Here’s Why We Support Responsible Business

“We can win support for policies that encourage and reward enterprise but send a clear message about responsible capitalism”, says successful entrepreneur and Renew supporter Andrew Young. Read more in his opinion piece below.

It’s not just politics that’s broken.

Like most business owners and corporate executives, my political leanings have always been to the right of centre, based on the simple premise that less government intervention and lower taxes leads to more economic activity which in turn generates more tax revenue to pay for public services.

Yet after a long and reasonably successful business career, I find myself seeking a political party that is prepared to tackle the unjustifiable excesses and egregious practices of the corporate world.

In 1998 I started a specialist employee communications agency, helping large corporate clients to attract and retain staff by developing a strong employer brand. My approach to business was straightforward enough: hire good people and keep them happy. Do great work for your clients. Maintain adequate working capital and reinvest profits to grow. Think long-term and take manageable risks.

It never crossed my mind to find clever ways to minimise tax or to pay myself 200 times the salary of the most junior employee, despite the fact that some of our clients were doing these things and worse. By the time I sold the business in 2015, we had annual revenues of £20m with 150 people in London, Bristol and New York. Our reputation as good corporate citizens remained intact, but I’m afraid the same can’t be said for business in general.

While I’m sure the majority of businesses operate in an ethical way, there are too many high profile exceptions. Of course, there have always been bad apples and corporate scandals, but I’m talking about a pervasive decline in standards and values over the last 20-30 years that began with the deregulation and privatisation of the Thatcher era (showing my age now!)
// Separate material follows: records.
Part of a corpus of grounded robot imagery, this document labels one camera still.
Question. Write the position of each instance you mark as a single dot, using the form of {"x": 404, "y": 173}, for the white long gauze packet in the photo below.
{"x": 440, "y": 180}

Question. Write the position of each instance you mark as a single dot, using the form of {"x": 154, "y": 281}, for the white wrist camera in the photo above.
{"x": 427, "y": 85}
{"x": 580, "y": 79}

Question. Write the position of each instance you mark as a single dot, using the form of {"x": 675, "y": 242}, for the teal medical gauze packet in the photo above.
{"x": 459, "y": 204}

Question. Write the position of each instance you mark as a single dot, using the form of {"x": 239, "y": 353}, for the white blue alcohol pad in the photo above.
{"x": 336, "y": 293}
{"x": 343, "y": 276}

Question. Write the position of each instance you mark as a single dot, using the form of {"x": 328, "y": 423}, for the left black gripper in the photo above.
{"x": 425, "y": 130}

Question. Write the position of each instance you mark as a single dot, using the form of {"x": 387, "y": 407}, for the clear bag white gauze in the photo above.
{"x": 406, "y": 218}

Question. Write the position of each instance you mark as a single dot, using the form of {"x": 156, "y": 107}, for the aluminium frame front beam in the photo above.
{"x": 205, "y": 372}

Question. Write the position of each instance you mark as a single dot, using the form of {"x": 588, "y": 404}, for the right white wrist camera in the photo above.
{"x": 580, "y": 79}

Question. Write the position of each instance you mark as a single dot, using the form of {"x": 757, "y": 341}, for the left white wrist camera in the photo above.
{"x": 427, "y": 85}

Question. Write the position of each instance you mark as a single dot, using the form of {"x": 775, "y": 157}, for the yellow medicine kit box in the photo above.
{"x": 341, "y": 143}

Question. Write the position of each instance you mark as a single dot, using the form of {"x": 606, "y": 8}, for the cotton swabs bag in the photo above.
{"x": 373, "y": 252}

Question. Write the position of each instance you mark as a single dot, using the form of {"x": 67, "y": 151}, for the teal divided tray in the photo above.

Executive pay that in no way reflects the relative contribution of one amongst thousands, rewards for failure, tax avoidance on an industrial scale, the widespread abuse of NDAs to cover up a toxic office culture, creative or incompetent auditing, pension fund deficits…. the list of corporate malfeasance is all too familiar. It can be found in some of our supposedly most prestigious firms, not to mention not for profit organisations.

When Mrs May took office by default, she made bold statements about addressing issues of fairness, corporate governance and tax avoidance. As is generally the case with the Maybot, they have largely proved to be empty words.
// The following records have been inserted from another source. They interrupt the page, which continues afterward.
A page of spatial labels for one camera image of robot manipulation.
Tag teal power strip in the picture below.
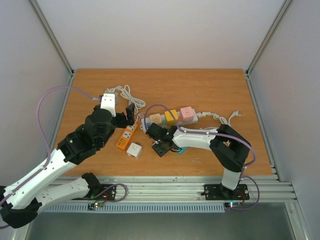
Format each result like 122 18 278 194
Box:
175 147 188 155

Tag white multicolour power strip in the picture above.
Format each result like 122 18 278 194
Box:
140 111 199 133

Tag yellow cube adapter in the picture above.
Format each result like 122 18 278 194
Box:
164 109 179 126

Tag peach cube adapter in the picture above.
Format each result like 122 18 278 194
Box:
149 113 162 124

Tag pink cube adapter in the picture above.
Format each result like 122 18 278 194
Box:
179 106 195 123

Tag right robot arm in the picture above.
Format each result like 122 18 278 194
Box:
145 123 252 200

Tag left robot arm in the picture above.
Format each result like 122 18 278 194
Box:
0 104 135 229

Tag orange power strip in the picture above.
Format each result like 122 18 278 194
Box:
115 123 138 151

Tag white cube adapter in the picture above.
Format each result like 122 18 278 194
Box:
126 142 143 160

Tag white coiled cable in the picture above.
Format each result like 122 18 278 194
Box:
103 84 147 118

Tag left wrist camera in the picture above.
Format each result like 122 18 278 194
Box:
100 92 118 117

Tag teal strip white cable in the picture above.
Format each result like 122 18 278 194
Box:
199 109 242 131

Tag grey slotted cable duct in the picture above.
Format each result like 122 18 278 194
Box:
45 202 225 214

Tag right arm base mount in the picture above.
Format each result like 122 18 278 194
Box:
200 183 250 201

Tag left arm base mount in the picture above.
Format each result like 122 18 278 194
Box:
73 184 117 201

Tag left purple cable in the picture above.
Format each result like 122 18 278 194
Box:
0 86 102 230
It’s possible to argue that the pressure of public opinion, expressed through the media, will cause business to put its own house in order. There is some evidence of this, notably with the tech giants currently under much scrutiny. However, when you consider the scale of the problem, progress is slow and the gestures are small. Despite the evidence that there is renewed interest and growing support for alternative thinking, the business community seems to have a tin ear in facing up to public anger and anti-corruption sentiment.  

I’m not for a minute suggesting that Renew should adopt a negative or hostile approach to business. What attracted me to this party is the sense of reason, moderation and pragmatism running through  the policy making process. I think that business leaders are as disillusioned with the mainstream parties as the rest of the population. We can win support for policies that encourage and reward enterprise but send a clear message about responsible capitalism, provide the necessary regulatory interventions and where necessary, legislate to make it happen. We need to restore confidence in politics and business. I look forward to taking part in the policy debate.